Highly radioactive pools of water have formed inside all four of the damaged reactors, officials said. After previously downplaying fears of a serious breach in any of the reactors, Yukio Edano, the cabinet secretary and the face of the government throughout the crisis, said it "almost certainly" had happened.

The mayor of Iitate village told The Independent yesterday that the government had not told him that, thanks to strong winds, his area had been among the worst hit since the disaster began.

The government had maps and data from its own pollution modelling system, Speedi, which showed that high levels of airborne pollution had been reaching Iitate since 12 March, despite the village being 40km from the plant. "Why didn't they tell us?" the mayor, Norio Kanno, asked. "I had to find out from the newspapers."

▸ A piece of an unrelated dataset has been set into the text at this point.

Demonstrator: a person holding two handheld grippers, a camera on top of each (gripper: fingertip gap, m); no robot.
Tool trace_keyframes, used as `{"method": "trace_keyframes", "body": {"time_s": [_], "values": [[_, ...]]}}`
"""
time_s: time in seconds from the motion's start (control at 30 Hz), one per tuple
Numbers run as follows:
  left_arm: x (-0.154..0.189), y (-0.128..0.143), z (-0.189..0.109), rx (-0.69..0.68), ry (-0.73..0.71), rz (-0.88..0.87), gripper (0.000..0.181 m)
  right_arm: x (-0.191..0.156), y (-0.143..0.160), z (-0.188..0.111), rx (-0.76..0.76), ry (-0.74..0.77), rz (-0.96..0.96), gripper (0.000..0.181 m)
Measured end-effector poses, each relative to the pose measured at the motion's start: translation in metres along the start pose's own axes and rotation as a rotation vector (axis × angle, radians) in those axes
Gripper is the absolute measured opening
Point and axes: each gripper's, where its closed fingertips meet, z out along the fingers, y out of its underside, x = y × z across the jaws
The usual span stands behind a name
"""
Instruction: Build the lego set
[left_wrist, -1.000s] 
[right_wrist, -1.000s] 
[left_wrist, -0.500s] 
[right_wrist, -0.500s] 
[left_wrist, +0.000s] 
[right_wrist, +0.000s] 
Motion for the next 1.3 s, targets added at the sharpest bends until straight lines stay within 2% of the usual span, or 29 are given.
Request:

Soil samples taken from the farming community registered 1.17 million becquerels. No legal limit exists for soil samples, but one scientist contacted by The Independent said the number was "dangerously high". Almost half of Iitate's 7,000 villagers have fled the area but the rest remain, waiting for official confirmation of any health risk. The mayor complained that the zones had been set up in circles while the airborne pollution was moving in different shapes, driven by the wind.